Twenty-eight years ago, Crenshaw coined the term intersectionality to describe the exclusion of black women from feminist theory and policy discourse directed against racism. The particular manner in which black women are subordinated does not reflect the interaction of race and gender and is greater than the sum of both, she argued in an article published in the University of Chicago Law Forum.

“Intersectionality is a lens through which you can see where power comes and collides, where it interlocks and intersects,” Crenshaw explained in an interview published in June. “It’s not simply that there’s a race problem here, a gender problem here, and a class or LBGTQ problem there. Many times, that framework erases what happens to people who are subject to all of these things.”

Crenshaw directs the Center for Intersectionality and Social Policy Studies, which she founded in 2011. She is co-founder and executive director of The African American Policy Forum, a think tank that promotes efforts to dismantle structural inequality, as well as co-editor of “Critical Race Theory: The Key Writings That Formed the Movement,” the leading anthology on the subject.

A global voice

Crenshaw, whose work has appeared in the Harvard Law Review, the National Black Law Journal, the Stanford Law Review, and the Southern California Law Review, is currently a visiting professor at the London School of Economics’ Gender Institute.

She has lectured nationally and internationally on race matters, addressing audiences throughout Europe, Africa, and South America. In Oct. 2016 she delivered a TED Talk on intersectionality illuminating #SayHerName, the campaign she launched a year earlier to call attention to police violence against black women in the U.S.

Crenshaw also has facilitated workshops for civil rights activists in both Brazil and India, as well as for constitutional court judges in South Africa, where she was instrumental in the drafting of the equality clause of the nation’s constitution.

“Kimberlé Crenshaw’s pioneering scholarship has advanced public discourse on race and gender equality for nearly three decades,” said Gillian Lester, Dean and the Lucy G. Professor of Law. “Her ideas and advocacy have allowed people the world over to see better how racial and gender inequality interact in the way they affect women of color and to take steps to address those injustices.”    

In 2016, Crenshaw became the first woman of color to receive the Outstanding Scholar Award from The Fellows of the American Bar Foundation. She has been recognized by Harvard Law School, where she earned her law degree in 1984, as one of its “Women Inspiring Change,” and by Diverse: Issues in Higher Education, a newsmagazine focused on matters of access and opportunity for all, as an outstanding woman leader.
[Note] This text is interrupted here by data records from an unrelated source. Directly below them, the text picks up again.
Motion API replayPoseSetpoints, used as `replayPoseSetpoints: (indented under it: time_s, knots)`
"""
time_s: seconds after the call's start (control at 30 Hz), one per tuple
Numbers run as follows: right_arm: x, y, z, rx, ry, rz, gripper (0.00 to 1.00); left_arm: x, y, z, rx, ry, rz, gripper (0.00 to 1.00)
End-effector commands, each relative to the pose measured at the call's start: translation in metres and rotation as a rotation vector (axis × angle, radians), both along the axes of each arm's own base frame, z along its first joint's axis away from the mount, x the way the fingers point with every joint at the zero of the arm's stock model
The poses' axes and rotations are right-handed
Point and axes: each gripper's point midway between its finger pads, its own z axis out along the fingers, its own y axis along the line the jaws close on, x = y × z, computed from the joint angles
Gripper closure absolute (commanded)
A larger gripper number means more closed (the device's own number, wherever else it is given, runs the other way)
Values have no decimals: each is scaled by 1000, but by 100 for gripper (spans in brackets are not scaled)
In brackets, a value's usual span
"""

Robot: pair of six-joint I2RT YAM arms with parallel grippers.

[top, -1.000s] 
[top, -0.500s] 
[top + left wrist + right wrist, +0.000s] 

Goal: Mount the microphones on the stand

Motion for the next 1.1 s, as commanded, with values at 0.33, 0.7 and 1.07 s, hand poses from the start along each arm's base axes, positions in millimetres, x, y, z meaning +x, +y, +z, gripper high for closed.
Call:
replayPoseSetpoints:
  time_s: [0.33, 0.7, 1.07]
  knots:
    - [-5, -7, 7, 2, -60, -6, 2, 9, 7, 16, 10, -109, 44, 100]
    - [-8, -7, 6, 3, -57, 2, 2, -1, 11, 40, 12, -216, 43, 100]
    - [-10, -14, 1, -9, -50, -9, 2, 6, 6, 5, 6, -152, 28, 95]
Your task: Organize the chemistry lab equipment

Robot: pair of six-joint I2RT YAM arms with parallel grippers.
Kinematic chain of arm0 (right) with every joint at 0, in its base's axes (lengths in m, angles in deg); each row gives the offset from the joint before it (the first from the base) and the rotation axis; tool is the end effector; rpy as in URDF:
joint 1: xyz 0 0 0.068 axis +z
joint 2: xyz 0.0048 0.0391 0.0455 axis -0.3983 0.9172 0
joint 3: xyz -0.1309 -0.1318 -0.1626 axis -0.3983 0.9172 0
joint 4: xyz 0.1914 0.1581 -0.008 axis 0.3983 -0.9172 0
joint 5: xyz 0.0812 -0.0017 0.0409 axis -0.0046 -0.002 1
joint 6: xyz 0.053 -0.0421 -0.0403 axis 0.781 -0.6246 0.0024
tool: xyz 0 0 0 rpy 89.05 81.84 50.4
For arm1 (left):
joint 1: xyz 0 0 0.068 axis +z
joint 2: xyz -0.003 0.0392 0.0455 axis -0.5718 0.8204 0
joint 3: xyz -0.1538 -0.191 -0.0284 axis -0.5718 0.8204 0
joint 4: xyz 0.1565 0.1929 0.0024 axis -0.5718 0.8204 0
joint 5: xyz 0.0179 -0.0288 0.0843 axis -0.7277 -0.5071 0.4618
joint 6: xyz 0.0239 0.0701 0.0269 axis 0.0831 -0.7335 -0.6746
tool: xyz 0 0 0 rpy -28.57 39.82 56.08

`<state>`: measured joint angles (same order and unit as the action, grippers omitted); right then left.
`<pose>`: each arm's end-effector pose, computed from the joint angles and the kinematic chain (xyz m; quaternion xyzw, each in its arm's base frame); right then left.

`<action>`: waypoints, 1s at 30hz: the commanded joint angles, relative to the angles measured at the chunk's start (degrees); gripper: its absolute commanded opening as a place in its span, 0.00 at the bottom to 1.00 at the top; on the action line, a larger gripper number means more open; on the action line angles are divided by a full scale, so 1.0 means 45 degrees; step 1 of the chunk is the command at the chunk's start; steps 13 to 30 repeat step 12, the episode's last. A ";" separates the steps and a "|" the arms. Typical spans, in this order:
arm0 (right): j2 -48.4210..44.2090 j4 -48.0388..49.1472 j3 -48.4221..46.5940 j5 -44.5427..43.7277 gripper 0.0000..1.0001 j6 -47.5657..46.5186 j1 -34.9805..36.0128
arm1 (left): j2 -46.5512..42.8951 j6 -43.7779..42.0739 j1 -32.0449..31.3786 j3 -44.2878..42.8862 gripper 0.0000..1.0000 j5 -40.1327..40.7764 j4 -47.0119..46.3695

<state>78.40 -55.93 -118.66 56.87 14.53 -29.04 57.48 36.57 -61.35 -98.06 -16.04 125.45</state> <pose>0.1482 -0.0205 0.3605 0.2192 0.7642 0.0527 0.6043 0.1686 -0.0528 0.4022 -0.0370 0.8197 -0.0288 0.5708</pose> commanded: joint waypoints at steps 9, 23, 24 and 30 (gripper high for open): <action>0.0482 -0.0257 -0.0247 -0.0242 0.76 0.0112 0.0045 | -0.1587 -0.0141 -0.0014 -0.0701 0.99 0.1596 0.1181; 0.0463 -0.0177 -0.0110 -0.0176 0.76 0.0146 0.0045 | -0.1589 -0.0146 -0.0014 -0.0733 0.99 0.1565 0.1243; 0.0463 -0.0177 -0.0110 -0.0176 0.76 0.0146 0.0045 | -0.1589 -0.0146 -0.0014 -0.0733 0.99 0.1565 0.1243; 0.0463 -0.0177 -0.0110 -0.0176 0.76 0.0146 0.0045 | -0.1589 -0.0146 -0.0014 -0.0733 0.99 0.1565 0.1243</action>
The Gittler Prize, which is supported by the Joseph B. and Toby Gittler Endowed Fund at Brandeis, includes a $25,000 prize and a medal.

Previous winners include Martha Minow (2015), Gustavo Gutiérrez (2014), and Patricia Hill Collins (2013). The prize is hosted by the International Center for Ethics, Justice and Public Life on behalf of the Office of the President of Brandeis University.